WORK REQUIRED → Below this line is a set of entries; quote exactly the lines from the line that contains "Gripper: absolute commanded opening" to the line that contains "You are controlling", both lines included.
INFORMATION SUPPLIED Start Marker
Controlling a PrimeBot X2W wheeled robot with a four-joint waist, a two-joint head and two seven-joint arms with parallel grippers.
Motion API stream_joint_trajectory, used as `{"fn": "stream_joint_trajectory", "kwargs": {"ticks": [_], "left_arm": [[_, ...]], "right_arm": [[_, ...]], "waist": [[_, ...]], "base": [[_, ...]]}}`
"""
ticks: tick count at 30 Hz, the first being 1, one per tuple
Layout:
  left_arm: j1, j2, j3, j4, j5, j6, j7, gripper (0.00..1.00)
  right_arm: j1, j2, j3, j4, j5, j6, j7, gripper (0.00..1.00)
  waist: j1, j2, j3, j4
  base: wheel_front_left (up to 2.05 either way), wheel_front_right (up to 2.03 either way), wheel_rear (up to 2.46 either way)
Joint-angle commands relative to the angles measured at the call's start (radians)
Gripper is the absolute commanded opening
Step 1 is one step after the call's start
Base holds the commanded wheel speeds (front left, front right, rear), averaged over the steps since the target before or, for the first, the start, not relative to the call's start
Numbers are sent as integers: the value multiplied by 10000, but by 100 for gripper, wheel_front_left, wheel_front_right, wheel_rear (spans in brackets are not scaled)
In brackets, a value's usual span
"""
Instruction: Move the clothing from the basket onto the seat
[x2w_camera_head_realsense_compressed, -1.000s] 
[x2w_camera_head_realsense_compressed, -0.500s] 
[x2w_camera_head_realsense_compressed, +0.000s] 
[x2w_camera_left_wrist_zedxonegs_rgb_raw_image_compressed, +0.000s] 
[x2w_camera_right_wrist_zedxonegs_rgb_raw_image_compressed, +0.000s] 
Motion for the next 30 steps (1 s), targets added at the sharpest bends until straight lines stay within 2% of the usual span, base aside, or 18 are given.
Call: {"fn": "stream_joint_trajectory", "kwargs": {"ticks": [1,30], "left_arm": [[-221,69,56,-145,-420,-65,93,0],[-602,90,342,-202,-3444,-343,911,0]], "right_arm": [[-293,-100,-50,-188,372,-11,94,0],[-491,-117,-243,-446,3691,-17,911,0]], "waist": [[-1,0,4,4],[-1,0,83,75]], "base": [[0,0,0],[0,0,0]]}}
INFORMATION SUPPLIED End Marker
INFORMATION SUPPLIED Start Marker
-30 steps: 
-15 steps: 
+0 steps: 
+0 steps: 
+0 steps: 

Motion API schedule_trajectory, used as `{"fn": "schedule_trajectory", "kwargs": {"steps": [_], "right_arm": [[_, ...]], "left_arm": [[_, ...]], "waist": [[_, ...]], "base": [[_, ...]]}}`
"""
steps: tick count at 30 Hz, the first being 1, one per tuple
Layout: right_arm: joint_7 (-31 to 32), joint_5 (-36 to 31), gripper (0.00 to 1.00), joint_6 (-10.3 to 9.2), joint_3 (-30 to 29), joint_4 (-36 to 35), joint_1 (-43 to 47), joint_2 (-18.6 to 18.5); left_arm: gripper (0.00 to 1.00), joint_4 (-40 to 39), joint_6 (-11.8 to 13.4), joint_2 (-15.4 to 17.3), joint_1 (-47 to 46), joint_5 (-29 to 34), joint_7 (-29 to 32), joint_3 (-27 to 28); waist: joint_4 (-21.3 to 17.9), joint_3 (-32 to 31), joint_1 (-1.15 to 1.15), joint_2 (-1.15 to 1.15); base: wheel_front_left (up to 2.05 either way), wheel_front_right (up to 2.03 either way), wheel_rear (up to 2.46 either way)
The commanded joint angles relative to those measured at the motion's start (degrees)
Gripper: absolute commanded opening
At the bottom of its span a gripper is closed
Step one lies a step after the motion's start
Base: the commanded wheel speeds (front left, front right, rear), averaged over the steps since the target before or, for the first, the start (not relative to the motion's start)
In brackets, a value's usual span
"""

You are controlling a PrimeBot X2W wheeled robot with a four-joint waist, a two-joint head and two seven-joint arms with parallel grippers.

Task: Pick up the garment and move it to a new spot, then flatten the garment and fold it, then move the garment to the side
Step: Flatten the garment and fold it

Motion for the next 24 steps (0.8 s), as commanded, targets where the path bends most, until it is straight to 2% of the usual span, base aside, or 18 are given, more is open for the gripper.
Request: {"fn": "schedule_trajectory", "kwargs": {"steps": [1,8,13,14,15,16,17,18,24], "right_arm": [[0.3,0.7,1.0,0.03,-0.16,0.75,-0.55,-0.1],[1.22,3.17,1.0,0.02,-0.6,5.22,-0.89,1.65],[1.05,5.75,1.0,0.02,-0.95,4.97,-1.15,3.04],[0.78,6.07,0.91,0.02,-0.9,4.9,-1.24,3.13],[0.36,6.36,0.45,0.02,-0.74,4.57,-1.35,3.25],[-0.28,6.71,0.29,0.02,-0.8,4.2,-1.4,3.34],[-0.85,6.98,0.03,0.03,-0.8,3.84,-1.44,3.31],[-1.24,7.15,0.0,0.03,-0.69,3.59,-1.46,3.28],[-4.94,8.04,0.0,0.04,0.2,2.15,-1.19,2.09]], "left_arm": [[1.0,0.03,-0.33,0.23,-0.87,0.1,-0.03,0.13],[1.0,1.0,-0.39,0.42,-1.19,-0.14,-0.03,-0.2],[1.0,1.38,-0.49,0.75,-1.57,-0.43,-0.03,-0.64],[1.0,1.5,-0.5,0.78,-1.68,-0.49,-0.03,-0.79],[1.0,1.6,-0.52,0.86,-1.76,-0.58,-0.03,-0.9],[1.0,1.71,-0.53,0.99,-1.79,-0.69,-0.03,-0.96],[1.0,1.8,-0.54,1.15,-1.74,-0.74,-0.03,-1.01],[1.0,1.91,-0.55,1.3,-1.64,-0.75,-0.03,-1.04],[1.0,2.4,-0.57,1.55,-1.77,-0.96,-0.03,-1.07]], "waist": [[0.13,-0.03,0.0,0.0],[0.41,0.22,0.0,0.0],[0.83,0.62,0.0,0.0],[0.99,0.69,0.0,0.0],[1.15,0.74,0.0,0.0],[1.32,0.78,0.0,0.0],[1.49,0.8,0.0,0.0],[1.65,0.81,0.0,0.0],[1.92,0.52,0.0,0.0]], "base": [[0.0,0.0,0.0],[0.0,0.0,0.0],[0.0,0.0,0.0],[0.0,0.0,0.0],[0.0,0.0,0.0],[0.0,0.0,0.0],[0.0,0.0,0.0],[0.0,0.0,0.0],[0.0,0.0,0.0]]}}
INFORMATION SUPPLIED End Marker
SOLUTION FOR THIS PROBLEM →
Gripper: absolute commanded opening
At the bottom of its span a gripper is closed
Step one lies a step after the motion's start
Base: the commanded wheel speeds (front left, front right, rear), averaged over the steps since the target before or, for the first, the start (not relative to the motion's start)
In brackets, a value's usual span
"""

You are controlling a PrimeBot X2W wheeled robot with a four-joint waist, a two-joint head and two seven-joint arms with parallel grippers.

The output is complete, and nothing more is needed.